Yaz sıcaklarında serinlemek için kullanılan klimalar kalp hastaları için tehlike oluşturuyor. Eskişehir Özel Ümit Batıkent Hastanesi Kardiyoloji Uzmanı Dr. Murat Taraktaş, “Özellikle 22 derece altındaki klima sıcaklıklarını çok istemiyoruz, bu göğüs bölgesine verildiğinde ani kalp krizlerine neden olabilir” diye konuştu.

Dr. Taraktaş, yaz döneminin kalp hastalıkları için riskli bir dönem olduğuna dikkat çekerek, “Aşırı sıcağa maruz kalmanın sonucunda bazı hormonlar tetiklenerek, kalp hızı artabilir ve nemli havalarda özellikle ani tansiyon yükselmeleri kalbi zorlayabilir. Bu nedenle tansiyon hastalarında fazla sıcaklarda kanamalar görülebilir. Yine aşırı sıcakların tansiyonda ani düşüşlere neden olarak kalp hastalarında kalp krizlere neden olabilir” şeklinde konuştu.

Uzm. Dr. Taraktaş, “Yaz boyunca vücudumuzdaki değişiklikler kalbi çok fazla etkileyebilir. Nefes darlığı, baş ağrısı, ense ağrısı, göz kararmaları, göğüs ağrısının eşlik ettiği kalp krizleri görülebilir. Yaz sıcakları kalbi çok fazla yoruyor. Sıcaklarda olası akciğer sorunları olan kişilerin kalbi etkilenebilir” diye konuştu.

Klimalara dikkat

Yaz sıcaklarında kalp hastalarının ince açık renk kıyafetler giymesini öneren Dr. Taraktaş, sözlerini şöyle sürdürdü:

“Koyu ve nefes aldırmayan kıyafetlerden uzak durulmalı, bol sıvı alınmalı ve hayvansal gıdalardan kaçınılarak sebze meyve ağırlıklı hafif yemekler tercih edilmelidir. Egzersiz yapılacaksa veya denize girilecek de akşam veya sabah saatleri tercih edilmeli, özellikle güneşin dik olduğu saatlerde evde olmaları daha iyi olacaktır. Kalp hastaları serin yeri tercih etmelidir, ancak bu serinlik de doğal olmalı, klimalar kullanılmamalıdır. Özellikle 22 derece altındaki klima sıcaklıklarını çok istemiyoruz, bu göğüs bölgesine verildiğinde ani kalp krizlerine neden olabilir.”

Risk faktörleri

Kalp hastalıklarının risk faktörlerini de sıralayan Uzm. Dr. Taraktaş, “Erkek cinsiyet, erkeklerde 45 yaş sonrası, kadınlarda erken menopoz, menopoz sonrası dönem, kontrolsüz tansiyon, şeker hastalığı, hareketsiz, düzensiz yaşam biçimi ve en önemlisi de genetik, anne, baba veya kardeşlerde birinci derece kalp hastalığı olan kişilerde bu oran artmaktadır. Bunun yanı sıra değiştirilebilir bir risk faktörü var ki o da sigara. Sigaradan kesinlikle uzak durulması gerekir” dedi.

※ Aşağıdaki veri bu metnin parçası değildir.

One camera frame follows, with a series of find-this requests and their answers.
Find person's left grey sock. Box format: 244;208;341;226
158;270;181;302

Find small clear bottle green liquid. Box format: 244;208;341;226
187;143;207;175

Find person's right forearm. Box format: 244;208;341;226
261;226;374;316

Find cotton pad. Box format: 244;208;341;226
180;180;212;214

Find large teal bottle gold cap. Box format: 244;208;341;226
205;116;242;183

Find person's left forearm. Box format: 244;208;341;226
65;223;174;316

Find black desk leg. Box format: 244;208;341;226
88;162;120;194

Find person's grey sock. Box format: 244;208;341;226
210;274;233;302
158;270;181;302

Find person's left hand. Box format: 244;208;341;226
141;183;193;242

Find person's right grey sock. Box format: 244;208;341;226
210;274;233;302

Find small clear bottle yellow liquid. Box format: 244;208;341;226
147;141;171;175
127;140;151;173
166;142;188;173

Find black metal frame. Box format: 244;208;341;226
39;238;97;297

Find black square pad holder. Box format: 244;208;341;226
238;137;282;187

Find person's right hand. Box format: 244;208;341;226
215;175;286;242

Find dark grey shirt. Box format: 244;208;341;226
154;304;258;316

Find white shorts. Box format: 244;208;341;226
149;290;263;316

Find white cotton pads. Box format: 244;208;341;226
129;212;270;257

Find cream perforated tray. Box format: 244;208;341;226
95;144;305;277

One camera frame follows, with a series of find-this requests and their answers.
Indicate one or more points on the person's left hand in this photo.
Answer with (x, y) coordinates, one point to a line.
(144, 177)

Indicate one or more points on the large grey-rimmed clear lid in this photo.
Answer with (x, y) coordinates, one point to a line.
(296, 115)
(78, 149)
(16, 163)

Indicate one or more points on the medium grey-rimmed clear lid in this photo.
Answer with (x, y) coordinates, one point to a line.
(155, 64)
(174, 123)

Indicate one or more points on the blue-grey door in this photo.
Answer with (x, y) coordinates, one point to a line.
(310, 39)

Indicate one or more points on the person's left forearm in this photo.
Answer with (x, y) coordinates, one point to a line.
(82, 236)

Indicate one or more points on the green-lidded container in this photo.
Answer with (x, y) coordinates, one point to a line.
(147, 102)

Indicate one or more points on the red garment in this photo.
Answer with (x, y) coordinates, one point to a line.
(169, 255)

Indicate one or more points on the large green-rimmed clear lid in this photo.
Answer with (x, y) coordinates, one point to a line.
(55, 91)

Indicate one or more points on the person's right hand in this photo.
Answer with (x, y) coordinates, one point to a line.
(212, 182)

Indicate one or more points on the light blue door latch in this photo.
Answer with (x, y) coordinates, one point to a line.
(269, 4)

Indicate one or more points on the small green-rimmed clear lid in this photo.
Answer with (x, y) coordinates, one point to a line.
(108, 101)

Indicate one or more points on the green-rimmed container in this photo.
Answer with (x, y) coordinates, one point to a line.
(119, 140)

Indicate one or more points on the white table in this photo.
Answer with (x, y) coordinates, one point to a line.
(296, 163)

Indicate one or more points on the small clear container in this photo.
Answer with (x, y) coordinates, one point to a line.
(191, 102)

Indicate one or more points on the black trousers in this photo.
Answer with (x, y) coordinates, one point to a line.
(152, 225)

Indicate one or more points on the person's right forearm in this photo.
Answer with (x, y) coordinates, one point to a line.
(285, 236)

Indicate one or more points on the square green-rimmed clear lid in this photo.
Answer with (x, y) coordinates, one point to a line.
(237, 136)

Spor hayatın rutini olmalı

Kalp hastalarının iyi bir bağışıklığa sahip olmasının önemine değinen Dr. Taraktaş, “Kalp hastaları Akdeniz diyeti dediğimiz sebze meyve ağırlıklı beslenmeli, her gün çıkan yeni sağlıksız diyet türlerinden uzaklaşılmalı, nasıl sabah elimizi yüzümüzü yıkıyor, yemek yiyorsak, bunlar vücudun rutin ihtiyacı ise, sporu da aynı şekilde hayatımızın bir parçası haline getirmemiz gerekir, bu hem gençlik döneminde daha güçlü ve sağlıklı bir vücuda sahip olmamızı hem de daha iyi bir bağışıklığa sahip olmamızı sağlar. Böylece ilerleyen yaşlarda dahi daha az hastalanır, hastalıkları daha kolay geçirebiliriz” diye konuştu.